Défendre la "défenseure des enfants" ?
Charles Ségalen
(28/09/2009 19:09)
Ce qui est plutôt douteux c'est, d'emblée, la fonction de Défenseur des enfants dans ce qu'elle voit le jour en 2000, à l'initiative du gouvernement Jospin, alors que son ministre de l'Intérieur, JP Chevènement, appuyé par la secrétaire d'Etat à la Famille, S. Royal, projette de retirer l'assistance éducative à la juridiction des mineurs « afin de permettre à celle-ci de mieux se consacrer à sa lourde tâche pénale ». Discours repris mot pour mot par R. Dati et N. Morano pour justifier de la disparition programmée du juge des enfants au civil. En effet, derrière le supposé Défenseur des enfants pointait déjà en 2000 une volonté de déshabiller l'intérêt de l'enfant pour celui de la Famille, une certaine famille, celle supposée précéder la société, à qui incomberait la réussite comme l'échec de l'éducation, pour mieux désengager la collectivité de cette charge, autrement dit de son coût. Charge assurée pour partie par la justice civile des mineurs, la réforme de la protection de l'enfance de mars 2007 ayant signé son acte de décès, les obsèques prévus pour la réforme l'ord. 45 à venir.
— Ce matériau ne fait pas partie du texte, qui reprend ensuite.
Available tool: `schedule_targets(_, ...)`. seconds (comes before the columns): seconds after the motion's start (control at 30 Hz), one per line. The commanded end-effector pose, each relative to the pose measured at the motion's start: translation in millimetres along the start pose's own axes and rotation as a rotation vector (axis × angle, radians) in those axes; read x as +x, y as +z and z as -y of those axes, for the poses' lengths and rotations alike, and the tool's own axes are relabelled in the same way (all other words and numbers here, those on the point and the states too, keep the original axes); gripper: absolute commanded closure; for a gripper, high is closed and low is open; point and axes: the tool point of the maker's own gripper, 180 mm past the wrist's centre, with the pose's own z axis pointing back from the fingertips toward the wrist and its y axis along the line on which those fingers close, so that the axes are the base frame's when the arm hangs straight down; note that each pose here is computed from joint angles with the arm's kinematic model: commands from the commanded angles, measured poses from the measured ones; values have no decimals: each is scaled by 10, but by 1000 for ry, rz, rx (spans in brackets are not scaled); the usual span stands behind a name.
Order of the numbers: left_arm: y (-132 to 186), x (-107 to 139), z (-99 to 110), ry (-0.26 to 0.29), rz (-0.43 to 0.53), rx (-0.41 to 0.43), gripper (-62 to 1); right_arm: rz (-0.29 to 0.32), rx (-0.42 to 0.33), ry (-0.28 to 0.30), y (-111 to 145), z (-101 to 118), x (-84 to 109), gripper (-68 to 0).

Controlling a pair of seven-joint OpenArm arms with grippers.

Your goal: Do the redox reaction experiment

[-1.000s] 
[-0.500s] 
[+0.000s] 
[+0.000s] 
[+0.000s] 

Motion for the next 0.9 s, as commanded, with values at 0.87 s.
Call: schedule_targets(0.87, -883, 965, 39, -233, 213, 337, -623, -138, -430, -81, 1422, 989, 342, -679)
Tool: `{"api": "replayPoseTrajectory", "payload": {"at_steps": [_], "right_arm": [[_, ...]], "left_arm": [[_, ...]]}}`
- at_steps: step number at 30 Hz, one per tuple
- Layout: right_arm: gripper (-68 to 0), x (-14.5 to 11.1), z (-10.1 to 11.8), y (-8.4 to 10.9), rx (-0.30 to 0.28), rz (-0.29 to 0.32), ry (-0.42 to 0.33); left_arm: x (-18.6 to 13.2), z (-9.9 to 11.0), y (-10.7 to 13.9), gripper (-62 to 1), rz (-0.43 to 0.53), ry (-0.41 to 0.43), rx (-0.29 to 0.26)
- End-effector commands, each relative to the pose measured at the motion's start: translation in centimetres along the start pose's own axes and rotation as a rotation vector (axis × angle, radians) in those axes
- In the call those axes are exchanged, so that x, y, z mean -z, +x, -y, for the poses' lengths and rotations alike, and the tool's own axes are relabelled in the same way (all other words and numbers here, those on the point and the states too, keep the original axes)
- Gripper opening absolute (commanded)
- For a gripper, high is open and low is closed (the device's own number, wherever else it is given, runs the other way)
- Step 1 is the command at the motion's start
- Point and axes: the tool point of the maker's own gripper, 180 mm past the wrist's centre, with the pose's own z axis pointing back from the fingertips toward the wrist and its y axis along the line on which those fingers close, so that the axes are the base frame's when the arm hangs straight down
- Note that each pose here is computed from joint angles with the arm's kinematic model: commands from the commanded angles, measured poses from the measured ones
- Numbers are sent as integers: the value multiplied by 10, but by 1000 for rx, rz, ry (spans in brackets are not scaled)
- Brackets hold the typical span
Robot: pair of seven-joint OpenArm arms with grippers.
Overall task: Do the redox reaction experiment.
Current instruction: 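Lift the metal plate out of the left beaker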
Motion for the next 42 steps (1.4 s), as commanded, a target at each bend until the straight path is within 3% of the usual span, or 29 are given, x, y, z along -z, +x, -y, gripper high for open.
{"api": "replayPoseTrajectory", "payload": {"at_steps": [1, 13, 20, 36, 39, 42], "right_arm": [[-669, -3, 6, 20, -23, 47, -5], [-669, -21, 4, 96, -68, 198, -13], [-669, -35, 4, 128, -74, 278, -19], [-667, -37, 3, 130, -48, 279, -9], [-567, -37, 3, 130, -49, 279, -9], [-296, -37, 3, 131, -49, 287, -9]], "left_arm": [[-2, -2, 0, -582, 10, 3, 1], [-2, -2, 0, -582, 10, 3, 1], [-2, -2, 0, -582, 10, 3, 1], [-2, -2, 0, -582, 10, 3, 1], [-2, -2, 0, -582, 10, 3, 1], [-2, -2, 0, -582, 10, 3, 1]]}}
Si la défensoeure des enfants à largement trempé dans l'idéologie moralisatrice de cette gauche, ''gauchissant'' à l'envi les pratiques de protection de l'enfance (j'ai en mémoire l'article odieux de Claire Brisset dans Le Monde diplomatique de janvier 2001, fustigeant le « délit de pauvreté » des parents d'enfants confiés à l'ASE par décision de justice, et poussant jusqu'à faire le lien avec les génocides de l'époque pour « secouer, s'agissant d'enfants, la torpeur ambiante »...), et si elle a pris du recul par rapport à l'idéologie, sécuritaire cette fois, où menait ce « réarmement parental » (Chauvière), je reste persuadé que la suppression de sa fonction, alors même que le vers était dans son fruit, participe de la dé-mission attendue du juge des enfants, et qu'il faut dénoncer haut et fort ce pas de plus dans la dérive familialiste-populiste qui gagne. J'ajoute à cette protestation, l'amertume de constater que nombre de ceux qui s'élèvent aujourd'hui contre le sort réservé à la défenseure des enfants et le dérapage sécuritaire de la justice des mineurs, sont les mêmes qui, hier, par leur discours ou leur silence ont acté le tournant moralisateur qui l'a précédé et, pour partie, permis.